## Activity
The lines to reproduce from the material below are those from the one containing "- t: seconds" through the one containing "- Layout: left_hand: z", both included; write them out exactly and add nothing.

*** The data Section Begins ***

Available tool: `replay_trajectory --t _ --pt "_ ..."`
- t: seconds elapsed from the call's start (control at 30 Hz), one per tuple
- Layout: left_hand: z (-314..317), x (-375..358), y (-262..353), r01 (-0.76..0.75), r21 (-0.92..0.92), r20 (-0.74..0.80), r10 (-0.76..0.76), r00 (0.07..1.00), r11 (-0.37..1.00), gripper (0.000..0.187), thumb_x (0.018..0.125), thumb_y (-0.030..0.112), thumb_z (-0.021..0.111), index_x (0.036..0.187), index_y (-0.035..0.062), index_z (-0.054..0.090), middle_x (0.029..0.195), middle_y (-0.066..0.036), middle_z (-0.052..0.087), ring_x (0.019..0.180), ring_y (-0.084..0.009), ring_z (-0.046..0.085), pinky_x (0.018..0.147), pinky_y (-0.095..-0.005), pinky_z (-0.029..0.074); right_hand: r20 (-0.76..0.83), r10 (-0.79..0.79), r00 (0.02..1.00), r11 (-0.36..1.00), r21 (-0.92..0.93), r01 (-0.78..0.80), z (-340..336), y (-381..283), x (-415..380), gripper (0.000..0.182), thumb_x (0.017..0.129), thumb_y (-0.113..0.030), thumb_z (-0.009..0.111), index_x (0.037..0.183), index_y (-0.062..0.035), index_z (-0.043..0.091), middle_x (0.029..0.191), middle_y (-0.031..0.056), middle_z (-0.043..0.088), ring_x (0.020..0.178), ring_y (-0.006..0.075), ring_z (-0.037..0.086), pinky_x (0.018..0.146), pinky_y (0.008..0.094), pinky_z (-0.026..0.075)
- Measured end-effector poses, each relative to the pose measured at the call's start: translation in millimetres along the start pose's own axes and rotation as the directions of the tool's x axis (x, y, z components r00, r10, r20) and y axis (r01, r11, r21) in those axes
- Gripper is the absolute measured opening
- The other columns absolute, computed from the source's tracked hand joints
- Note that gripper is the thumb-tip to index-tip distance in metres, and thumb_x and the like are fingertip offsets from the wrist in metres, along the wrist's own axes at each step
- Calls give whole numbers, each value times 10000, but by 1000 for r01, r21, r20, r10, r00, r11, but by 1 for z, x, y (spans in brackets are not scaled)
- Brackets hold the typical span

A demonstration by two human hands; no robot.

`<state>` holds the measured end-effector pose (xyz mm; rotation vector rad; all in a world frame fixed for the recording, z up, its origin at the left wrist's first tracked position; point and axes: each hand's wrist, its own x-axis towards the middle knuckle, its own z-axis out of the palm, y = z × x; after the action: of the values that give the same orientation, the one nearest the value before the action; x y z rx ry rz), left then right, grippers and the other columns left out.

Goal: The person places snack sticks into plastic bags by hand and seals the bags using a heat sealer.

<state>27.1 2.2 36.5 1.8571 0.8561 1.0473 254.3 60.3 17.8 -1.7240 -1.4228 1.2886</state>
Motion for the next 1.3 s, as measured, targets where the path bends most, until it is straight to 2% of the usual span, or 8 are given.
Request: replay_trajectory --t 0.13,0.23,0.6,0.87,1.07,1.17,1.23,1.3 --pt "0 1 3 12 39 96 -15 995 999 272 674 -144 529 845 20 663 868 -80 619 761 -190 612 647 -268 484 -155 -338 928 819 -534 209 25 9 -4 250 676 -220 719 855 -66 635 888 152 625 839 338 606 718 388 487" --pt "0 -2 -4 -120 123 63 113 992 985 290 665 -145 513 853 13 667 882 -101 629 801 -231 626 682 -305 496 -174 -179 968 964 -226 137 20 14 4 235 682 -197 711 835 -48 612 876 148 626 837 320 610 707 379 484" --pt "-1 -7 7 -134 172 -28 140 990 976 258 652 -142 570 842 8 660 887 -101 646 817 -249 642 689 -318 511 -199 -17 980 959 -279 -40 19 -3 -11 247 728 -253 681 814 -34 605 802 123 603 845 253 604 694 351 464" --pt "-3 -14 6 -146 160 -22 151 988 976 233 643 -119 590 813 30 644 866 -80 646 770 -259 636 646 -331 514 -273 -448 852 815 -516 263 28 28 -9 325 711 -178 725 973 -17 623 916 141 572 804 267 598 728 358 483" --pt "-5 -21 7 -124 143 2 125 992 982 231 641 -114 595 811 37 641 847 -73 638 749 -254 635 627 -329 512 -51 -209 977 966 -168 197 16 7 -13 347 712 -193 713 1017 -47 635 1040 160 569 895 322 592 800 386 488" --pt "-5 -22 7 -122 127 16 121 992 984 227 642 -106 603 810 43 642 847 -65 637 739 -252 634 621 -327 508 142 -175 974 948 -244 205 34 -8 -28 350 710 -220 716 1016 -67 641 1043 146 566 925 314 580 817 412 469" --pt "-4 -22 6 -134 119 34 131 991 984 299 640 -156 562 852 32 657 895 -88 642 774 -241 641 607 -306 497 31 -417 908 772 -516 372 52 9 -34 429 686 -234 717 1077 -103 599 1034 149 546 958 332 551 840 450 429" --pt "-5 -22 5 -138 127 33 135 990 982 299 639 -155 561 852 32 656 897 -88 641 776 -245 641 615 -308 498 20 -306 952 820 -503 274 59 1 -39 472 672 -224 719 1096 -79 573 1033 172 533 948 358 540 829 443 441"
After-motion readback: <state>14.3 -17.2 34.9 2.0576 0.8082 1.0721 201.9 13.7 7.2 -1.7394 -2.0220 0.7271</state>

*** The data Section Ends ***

## Expected answer
- t: seconds elapsed from the call's start (control at 30 Hz), one per tuple
- Layout: left_hand: z (-314..317), x (-375..358), y (-262..353), r01 (-0.76..0.75), r21 (-0.92..0.92), r20 (-0.74..0.80), r10 (-0.76..0.76), r00 (0.07..1.00), r11 (-0.37..1.00), gripper (0.000..0.187), thumb_x (0.018..0.125), thumb_y (-0.030..0.112), thumb_z (-0.021..0.111), index_x (0.036..0.187), index_y (-0.035..0.062), index_z (-0.054..0.090), middle_x (0.029..0.195), middle_y (-0.066..0.036), middle_z (-0.052..0.087), ring_x (0.019..0.180), ring_y (-0.084..0.009), ring_z (-0.046..0.085), pinky_x (0.018..0.147), pinky_y (-0.095..-0.005), pinky_z (-0.029..0.074); right_hand: r20 (-0.76..0.83), r10 (-0.79..0.79), r00 (0.02..1.00), r11 (-0.36..1.00), r21 (-0.92..0.93), r01 (-0.78..0.80), z (-340..336), y (-381..283), x (-415..380), gripper (0.000..0.182), thumb_x (0.017..0.129), thumb_y (-0.113..0.030), thumb_z (-0.009..0.111), index_x (0.037..0.183), index_y (-0.062..0.035), index_z (-0.043..0.091), middle_x (0.029..0.191), middle_y (-0.031..0.056), middle_z (-0.043..0.088), ring_x (0.020..0.178), ring_y (-0.006..0.075), ring_z (-0.037..0.086), pinky_x (0.018..0.146), pinky_y (0.008..0.094), pinky_z (-0.026..0.075)

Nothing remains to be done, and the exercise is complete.